» **Given records**:
== == ==
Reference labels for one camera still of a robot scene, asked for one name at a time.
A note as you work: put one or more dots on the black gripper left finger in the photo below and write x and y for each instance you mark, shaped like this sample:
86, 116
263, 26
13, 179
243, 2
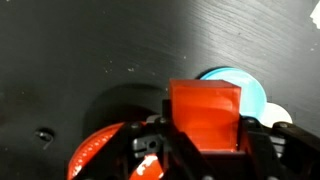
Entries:
173, 160

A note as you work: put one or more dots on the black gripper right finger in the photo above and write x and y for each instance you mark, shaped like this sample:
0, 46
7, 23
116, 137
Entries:
283, 156

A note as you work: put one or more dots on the orange cube block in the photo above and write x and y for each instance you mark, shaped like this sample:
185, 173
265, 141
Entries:
203, 113

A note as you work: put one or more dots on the small cream plate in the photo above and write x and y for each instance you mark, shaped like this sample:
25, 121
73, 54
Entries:
275, 115

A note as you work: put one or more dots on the small blue plate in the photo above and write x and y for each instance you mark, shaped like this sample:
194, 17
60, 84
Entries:
251, 90

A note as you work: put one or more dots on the red plastic bowl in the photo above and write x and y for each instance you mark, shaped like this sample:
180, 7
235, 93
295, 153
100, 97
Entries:
90, 150

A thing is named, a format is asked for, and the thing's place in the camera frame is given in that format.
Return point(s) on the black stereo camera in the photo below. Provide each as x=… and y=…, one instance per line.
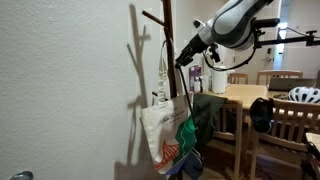
x=268, y=22

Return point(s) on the grey rounded object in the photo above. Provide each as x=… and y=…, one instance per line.
x=22, y=175

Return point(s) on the black pouch bag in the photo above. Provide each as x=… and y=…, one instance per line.
x=261, y=115

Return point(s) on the cream San Francisco tote bag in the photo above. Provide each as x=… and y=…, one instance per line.
x=166, y=123

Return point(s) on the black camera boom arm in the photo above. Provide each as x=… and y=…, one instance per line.
x=290, y=40

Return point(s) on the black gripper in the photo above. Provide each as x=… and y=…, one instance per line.
x=199, y=46

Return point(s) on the grey laptop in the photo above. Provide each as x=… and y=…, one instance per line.
x=290, y=84

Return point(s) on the light wooden chair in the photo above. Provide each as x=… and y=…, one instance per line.
x=286, y=73
x=293, y=111
x=238, y=133
x=238, y=75

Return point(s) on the brown wooden coat stand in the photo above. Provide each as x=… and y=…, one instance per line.
x=170, y=40

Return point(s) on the white bicycle helmet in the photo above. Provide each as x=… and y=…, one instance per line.
x=305, y=95

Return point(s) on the dark green jacket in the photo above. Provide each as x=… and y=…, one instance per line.
x=206, y=116

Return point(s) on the black object red accents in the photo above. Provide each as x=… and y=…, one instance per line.
x=313, y=160

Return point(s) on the light wooden dining table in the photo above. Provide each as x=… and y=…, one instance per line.
x=248, y=91

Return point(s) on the white electric kettle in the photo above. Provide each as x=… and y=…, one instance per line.
x=218, y=81

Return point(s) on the small white bottle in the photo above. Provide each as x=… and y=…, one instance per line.
x=197, y=86

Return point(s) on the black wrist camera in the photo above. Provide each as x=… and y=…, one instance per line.
x=214, y=53

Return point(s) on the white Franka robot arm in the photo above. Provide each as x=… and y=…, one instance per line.
x=233, y=23

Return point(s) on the purple box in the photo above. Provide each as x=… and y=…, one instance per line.
x=194, y=75

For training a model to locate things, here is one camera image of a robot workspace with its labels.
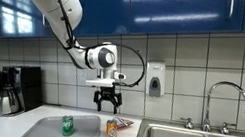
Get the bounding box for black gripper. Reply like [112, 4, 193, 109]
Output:
[91, 83, 126, 117]

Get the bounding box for orange soda can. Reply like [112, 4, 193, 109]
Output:
[103, 117, 122, 137]

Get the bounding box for green soda can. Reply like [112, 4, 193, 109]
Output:
[59, 113, 77, 137]

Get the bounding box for grey plastic tray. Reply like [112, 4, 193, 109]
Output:
[18, 102, 104, 137]

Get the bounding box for red snack bag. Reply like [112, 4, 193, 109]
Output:
[114, 115, 136, 133]

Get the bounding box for black silver coffee maker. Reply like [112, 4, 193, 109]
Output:
[0, 59, 49, 125]

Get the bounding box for steel coffee carafe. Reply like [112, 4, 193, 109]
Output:
[0, 86, 29, 121]

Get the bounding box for blue upper cabinets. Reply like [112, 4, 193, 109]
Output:
[0, 0, 245, 90]

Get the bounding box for chrome gooseneck faucet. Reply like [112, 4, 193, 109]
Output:
[200, 78, 245, 137]

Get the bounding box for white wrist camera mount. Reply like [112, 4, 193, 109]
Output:
[84, 74, 116, 91]

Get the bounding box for white wall soap dispenser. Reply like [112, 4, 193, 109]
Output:
[140, 60, 171, 100]

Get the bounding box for chrome faucet handle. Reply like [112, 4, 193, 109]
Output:
[178, 115, 197, 131]
[218, 120, 238, 137]

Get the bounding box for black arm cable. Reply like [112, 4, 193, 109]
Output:
[29, 0, 160, 91]

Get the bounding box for chrome cabinet door handle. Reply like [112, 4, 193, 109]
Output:
[227, 0, 237, 20]

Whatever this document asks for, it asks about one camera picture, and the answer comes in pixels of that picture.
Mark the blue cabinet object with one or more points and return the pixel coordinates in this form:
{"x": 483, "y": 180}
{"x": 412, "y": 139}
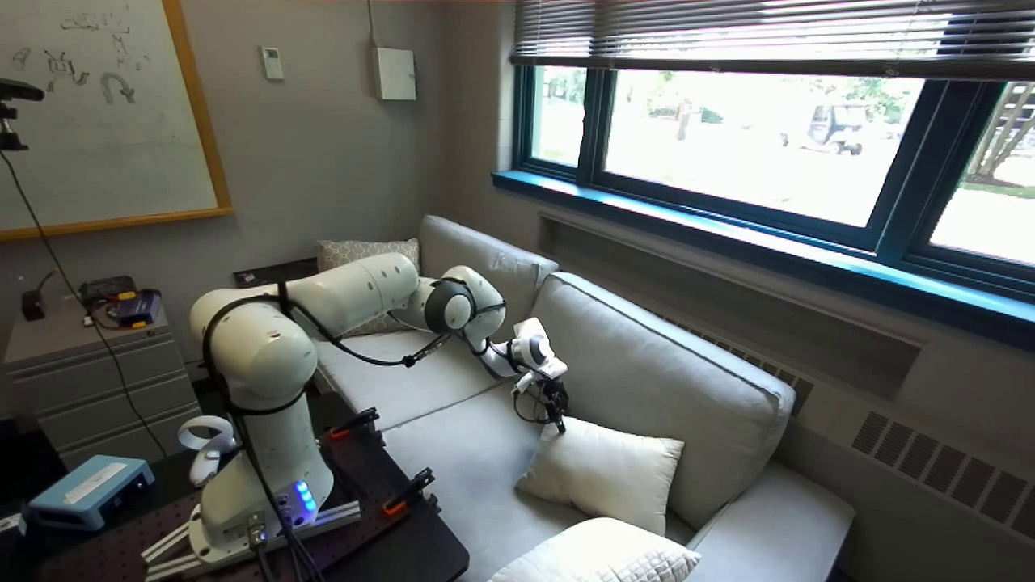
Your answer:
{"x": 136, "y": 311}

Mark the wood framed whiteboard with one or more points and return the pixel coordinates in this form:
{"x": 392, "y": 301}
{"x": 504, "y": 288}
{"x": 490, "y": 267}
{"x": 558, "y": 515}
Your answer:
{"x": 98, "y": 139}

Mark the grey sofa seat cushion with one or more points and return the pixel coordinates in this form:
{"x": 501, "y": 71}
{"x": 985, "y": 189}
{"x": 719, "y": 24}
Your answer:
{"x": 433, "y": 392}
{"x": 464, "y": 473}

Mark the grey drawer cabinet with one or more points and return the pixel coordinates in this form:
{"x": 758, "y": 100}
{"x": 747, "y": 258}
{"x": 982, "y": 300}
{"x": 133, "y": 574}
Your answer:
{"x": 76, "y": 390}

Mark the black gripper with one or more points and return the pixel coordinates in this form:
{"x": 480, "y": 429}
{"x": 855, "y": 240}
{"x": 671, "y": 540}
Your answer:
{"x": 543, "y": 392}

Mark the plain white pillow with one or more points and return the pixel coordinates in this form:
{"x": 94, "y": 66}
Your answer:
{"x": 611, "y": 473}

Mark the grey fabric sofa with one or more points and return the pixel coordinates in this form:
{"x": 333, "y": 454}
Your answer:
{"x": 777, "y": 528}

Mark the dark window blinds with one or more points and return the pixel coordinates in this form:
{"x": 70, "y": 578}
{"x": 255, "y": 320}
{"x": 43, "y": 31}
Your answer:
{"x": 754, "y": 33}

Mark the dark robot table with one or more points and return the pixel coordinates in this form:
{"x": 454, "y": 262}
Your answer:
{"x": 422, "y": 550}

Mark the black rectangular bar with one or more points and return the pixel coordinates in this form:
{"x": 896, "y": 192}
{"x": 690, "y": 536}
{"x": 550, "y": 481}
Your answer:
{"x": 270, "y": 274}

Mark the large radiator vent grille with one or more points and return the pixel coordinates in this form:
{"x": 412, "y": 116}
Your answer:
{"x": 940, "y": 463}

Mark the white mug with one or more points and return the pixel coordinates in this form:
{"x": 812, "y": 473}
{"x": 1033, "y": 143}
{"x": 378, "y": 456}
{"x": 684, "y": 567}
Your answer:
{"x": 203, "y": 471}

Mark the orange black clamp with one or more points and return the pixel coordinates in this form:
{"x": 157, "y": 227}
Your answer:
{"x": 408, "y": 491}
{"x": 351, "y": 426}

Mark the small black cabinet item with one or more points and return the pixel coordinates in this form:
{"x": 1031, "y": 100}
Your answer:
{"x": 34, "y": 304}

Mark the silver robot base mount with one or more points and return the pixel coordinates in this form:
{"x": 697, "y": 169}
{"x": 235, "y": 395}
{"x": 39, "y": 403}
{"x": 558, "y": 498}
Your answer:
{"x": 325, "y": 518}

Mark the black flat device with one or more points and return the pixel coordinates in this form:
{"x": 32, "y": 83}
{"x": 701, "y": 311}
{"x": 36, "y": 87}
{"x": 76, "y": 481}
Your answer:
{"x": 104, "y": 293}

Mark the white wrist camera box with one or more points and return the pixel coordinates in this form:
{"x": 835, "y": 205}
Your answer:
{"x": 547, "y": 362}

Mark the black tripod camera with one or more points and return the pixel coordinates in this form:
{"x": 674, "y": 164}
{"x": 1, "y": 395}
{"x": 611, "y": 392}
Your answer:
{"x": 16, "y": 100}

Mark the white wall box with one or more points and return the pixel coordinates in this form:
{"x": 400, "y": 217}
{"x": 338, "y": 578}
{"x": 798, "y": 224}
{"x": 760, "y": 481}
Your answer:
{"x": 396, "y": 76}

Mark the beige lattice patterned pillow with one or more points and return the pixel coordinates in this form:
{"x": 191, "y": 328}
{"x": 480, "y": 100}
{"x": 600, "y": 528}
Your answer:
{"x": 367, "y": 252}

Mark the grey sofa back cushion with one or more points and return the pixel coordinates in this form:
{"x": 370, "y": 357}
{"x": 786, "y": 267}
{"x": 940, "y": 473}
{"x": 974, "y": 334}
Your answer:
{"x": 488, "y": 261}
{"x": 668, "y": 366}

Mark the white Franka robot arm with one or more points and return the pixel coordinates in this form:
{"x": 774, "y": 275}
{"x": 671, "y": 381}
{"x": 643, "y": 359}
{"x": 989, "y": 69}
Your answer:
{"x": 260, "y": 357}

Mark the small radiator vent grille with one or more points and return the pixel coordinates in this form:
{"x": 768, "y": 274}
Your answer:
{"x": 780, "y": 381}

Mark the white wall thermostat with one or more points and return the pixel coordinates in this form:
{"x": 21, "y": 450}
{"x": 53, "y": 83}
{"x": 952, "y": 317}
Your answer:
{"x": 273, "y": 66}

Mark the white ribbed pillow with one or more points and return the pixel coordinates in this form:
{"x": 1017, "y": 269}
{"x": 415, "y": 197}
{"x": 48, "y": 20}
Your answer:
{"x": 600, "y": 553}

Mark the teal framed window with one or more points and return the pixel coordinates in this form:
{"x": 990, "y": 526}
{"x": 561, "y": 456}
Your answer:
{"x": 916, "y": 172}

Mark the light blue box device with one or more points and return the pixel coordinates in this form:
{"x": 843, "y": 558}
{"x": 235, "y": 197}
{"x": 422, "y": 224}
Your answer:
{"x": 87, "y": 489}

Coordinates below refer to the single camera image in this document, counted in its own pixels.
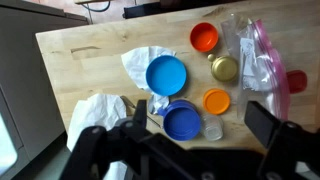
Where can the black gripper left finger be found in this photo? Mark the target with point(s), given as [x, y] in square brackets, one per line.
[110, 153]

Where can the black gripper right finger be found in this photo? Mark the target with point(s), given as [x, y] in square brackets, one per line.
[286, 146]

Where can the clear pink-zip zip lock bag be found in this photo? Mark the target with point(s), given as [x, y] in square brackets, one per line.
[266, 50]

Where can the orange plastic cup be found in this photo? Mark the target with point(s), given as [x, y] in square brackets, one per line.
[204, 36]

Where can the dark blue plastic cup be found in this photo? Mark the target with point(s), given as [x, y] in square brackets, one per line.
[181, 121]

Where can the large white crumpled paper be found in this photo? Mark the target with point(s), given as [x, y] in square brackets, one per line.
[96, 110]

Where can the small metal whisk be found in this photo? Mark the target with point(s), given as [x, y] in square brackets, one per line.
[128, 101]

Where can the small red square lid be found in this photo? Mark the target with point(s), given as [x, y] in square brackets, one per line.
[297, 81]

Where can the small clear plastic jar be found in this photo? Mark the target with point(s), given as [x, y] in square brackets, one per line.
[212, 128]

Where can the orange round lid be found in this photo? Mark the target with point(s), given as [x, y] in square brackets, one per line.
[216, 101]

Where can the small white crumpled paper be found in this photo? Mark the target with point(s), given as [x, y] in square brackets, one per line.
[136, 63]

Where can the light blue plastic bowl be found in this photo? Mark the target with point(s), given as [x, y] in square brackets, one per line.
[166, 75]

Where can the gold lid with ball knob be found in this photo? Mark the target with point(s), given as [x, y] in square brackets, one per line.
[225, 68]

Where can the black long bar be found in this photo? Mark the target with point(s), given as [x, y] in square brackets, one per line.
[150, 8]
== == ==
» **What to work on**:
Where a line of the data includes the string "wall", list that line.

» **Response for this exercise**:
Get the bounding box for white wall soap dispenser. Reply like [112, 4, 193, 109]
Mark the white wall box with one or more points and return the pixel coordinates in this form:
Mark the white wall thermostat with one or more points and return the pixel coordinates in this form:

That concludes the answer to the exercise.